The mismatch. SRE interviews historically test memorisation of system internals: signals, syscalls, kernel internals, exact command flags. The skill these test is reference-memory. The skill SREs need is investigation under pressure. The two are different.
The selection bias. Trivia-heavy interviews select for engineers who memorise documentation. Real on-call work rewards engineers who form hypotheses, run experiments, and communicate clearly. Interviews biased toward memorisation produce hires who struggle with the actual job.
Four areas that actually matter
Incident reasoning, system design, observability strategy, communication. Test all four. Pass-bar is "this person would help on Day 1," not "this person knows everything."
The four areas cover the SRE skill space. Incident reasoning: how the candidate thinks under pressure. System design: how they architect for reliability. Observability: how they instrument for visibility. Communication: how they coordinate during and after incidents.
The discipline of "all four." Skipping one produces blind spots. A team that only tests system design ends up with hires who can architect but can't debug. A team that only tests incident reasoning ends up with strong responders who can't design new systems. Cover all four; weight by team need.
Incident reasoning
"Here are four facts about an unfolding incident. Talk me through your hypothesis tree." You are watching for: do they form hypotheses or jump to conclusions; do they consider what would falsify each one; do they track which hypotheses they have eliminated.
The setup. Present a realistic incident scenario: "Your service's p99 latency just jumped from 200ms to 4 seconds. CPU is at 60%, normal. Recent deploy was 6 hours ago. Database query latency hasn't changed." Watch how they approach it.
The signals. Do they ask clarifying questions before guessing? Do they suggest multiple hypotheses ("could be cache miss, could be connection pool exhaustion, could be a downstream dependency")? Do they propose how to test each hypothesis? Each is a sign of mature incident reasoning.
System design
"Design a service that does X with these reliability targets." Standard. The SRE-flavoured version emphasises capacity, failure modes, and operational interfaces, not just functional decomposition.
The differentiation. A software-engineer system design focuses on data flow and APIs.
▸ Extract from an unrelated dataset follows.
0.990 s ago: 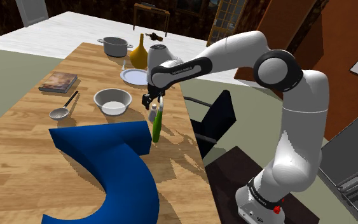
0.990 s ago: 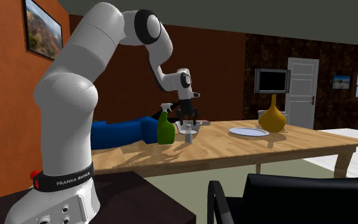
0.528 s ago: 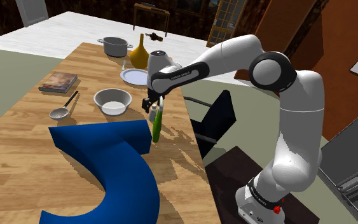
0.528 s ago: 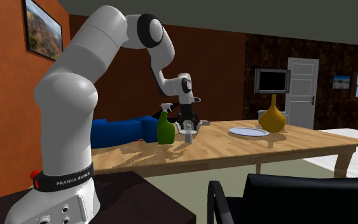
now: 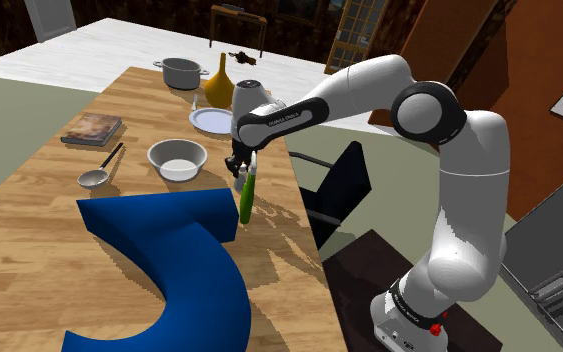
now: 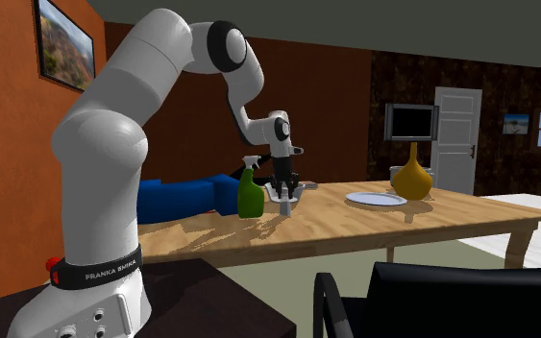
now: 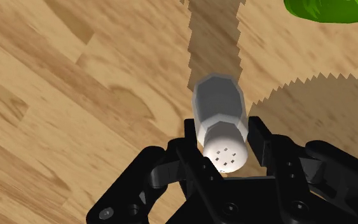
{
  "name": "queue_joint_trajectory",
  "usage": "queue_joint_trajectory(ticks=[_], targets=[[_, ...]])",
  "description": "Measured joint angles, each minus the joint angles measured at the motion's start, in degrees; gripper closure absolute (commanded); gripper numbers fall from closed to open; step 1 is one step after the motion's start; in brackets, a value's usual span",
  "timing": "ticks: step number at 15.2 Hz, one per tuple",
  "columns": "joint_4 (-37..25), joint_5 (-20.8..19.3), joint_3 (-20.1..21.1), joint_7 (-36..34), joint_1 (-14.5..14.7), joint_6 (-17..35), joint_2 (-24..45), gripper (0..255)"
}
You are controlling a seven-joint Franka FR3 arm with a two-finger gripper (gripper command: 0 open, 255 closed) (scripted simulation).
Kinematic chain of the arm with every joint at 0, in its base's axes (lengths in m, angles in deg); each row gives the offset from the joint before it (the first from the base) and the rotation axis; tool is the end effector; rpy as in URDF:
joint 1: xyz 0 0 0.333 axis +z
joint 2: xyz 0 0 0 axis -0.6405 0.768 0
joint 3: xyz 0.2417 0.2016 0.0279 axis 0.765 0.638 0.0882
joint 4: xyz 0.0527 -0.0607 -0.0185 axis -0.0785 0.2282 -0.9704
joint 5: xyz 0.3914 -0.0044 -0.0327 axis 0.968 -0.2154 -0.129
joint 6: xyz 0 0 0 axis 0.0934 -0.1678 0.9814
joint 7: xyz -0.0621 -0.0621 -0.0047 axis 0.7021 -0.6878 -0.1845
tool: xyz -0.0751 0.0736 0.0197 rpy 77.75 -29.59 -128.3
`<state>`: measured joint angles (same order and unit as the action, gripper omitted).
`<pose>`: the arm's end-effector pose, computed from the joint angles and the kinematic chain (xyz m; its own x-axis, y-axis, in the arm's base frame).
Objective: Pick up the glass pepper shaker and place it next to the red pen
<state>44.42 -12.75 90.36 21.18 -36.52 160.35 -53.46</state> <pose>0.6495 0.1700 0.2781 0.9742 0.2247 0.0196 0.2218 -0.9700 0.0999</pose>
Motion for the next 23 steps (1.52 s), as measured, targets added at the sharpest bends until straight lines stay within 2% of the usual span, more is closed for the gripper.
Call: queue_joint_trajectory(ticks=[9, 23], targets=[[0.0, 0.1, 0.1, 0.1, 0.0, -0.2, -0.2, 255], [-2.9, 2.2, 1.2, 2.1, -0.7, -8.1, -5.4, 255]])
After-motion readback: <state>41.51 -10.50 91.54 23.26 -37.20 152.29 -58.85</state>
The SRE version asks: what's the failure mode if the database is down? What's the operational interface — how do you upgrade this without downtime? What's the capacity story — how does it scale to 10x traffic? Each is what SRE work is actually about.
The depth probe. After the candidate describes their design, ask: "your service is 50ms latency at 1k QPS; we're going to 100k QPS. What changes?" The question reveals whether they understand horizontal scaling, whether they think about bottlenecks, whether they consider operational complexity.
Observability strategy
"You inherit a service with no observability. What do you add first, second, third?" Watching for: do they reach for metrics, logs, or traces in the right order; do they prioritise the user-visible signals; do they say SLO before SLI before metric.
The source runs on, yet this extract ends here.